**GIVEN MATERIAL:**
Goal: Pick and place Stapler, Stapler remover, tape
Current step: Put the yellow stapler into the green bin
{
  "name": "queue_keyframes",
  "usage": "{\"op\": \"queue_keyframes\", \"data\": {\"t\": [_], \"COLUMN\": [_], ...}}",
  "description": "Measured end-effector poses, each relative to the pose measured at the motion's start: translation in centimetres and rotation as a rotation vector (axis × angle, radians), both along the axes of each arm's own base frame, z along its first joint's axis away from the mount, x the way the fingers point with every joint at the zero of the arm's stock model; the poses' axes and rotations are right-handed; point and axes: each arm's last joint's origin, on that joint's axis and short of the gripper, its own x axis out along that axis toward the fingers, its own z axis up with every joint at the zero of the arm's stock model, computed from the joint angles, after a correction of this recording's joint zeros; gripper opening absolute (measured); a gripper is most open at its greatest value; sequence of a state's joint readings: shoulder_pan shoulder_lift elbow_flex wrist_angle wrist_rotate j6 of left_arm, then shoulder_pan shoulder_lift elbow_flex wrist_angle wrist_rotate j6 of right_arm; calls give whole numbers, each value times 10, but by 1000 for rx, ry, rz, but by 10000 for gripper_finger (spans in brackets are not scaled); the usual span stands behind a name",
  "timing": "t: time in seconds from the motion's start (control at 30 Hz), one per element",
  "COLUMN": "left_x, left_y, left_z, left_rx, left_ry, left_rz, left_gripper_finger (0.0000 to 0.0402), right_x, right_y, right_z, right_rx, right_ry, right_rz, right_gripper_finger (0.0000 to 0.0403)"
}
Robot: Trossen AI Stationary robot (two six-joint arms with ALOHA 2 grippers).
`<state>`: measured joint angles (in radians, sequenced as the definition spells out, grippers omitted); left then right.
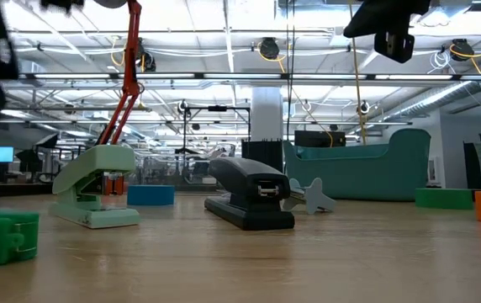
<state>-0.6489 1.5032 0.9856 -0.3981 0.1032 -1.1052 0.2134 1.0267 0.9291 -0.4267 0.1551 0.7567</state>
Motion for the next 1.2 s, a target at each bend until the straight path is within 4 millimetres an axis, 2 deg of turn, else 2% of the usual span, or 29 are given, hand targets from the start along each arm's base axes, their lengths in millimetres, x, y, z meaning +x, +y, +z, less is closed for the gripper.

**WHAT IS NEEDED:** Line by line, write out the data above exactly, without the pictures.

**OUTPUT OF THE TASK:**
Goal: Pick and place Stapler, Stapler remover, tape
Current step: Put the yellow stapler into the green bin
{
  "name": "queue_keyframes",
  "usage": "{\"op\": \"queue_keyframes\", \"data\": {\"t\": [_], \"COLUMN\": [_], ...}}",
  "description": "Measured end-effector poses, each relative to the pose measured at the motion's start: translation in centimetres and rotation as a rotation vector (axis × angle, radians), both along the axes of each arm's own base frame, z along its first joint's axis away from the mount, x the way the fingers point with every joint at the zero of the arm's stock model; the poses' axes and rotations are right-handed; point and axes: each arm's last joint's origin, on that joint's axis and short of the gripper, its own x axis out along that axis toward the fingers, its own z axis up with every joint at the zero of the arm's stock model, computed from the joint angles, after a correction of this recording's joint zeros; gripper opening absolute (measured); a gripper is most open at its greatest value; sequence of a state's joint readings: shoulder_pan shoulder_lift elbow_flex wrist_angle wrist_rotate j6 of left_arm, then shoulder_pan shoulder_lift elbow_flex wrist_angle wrist_rotate j6 of right_arm; calls give whole numbers, each value times 10, but by 1000 for rx, ry, rz, but by 10000 for gripper_finger (spans in brackets are not scaled); the usual span stands behind a name",
  "timing": "t: time in seconds from the motion's start (control at 30 Hz), one per element",
  "COLUMN": "left_x, left_y, left_z, left_rx, left_ry, left_rz, left_gripper_finger (0.0000 to 0.0402), right_x, right_y, right_z, right_rx, right_ry, right_rz, right_gripper_finger (0.0000 to 0.0403)"
}
Robot: Trossen AI Stationary robot (two six-joint arms with ALOHA 2 grippers).
`<state>`: measured joint angles (in radians, sequenced as the definition spells out, grippers omitted); left then right.
<state>-0.6489 1.5032 0.9856 -0.3981 0.1032 -1.1052 0.2134 1.0267 0.9291 -0.4267 0.1551 0.7567</state>
Motion for the next 1.2 s, a target at each bend until the straight path is within 4 millimetres an axis, 2 deg of turn, else 2% of the usual span, or 29 are given, hand targets from the start along each arm's base axes, their lengths in millimetres, x, y, z meaning +x, +y, +z, less is closed for the gripper.

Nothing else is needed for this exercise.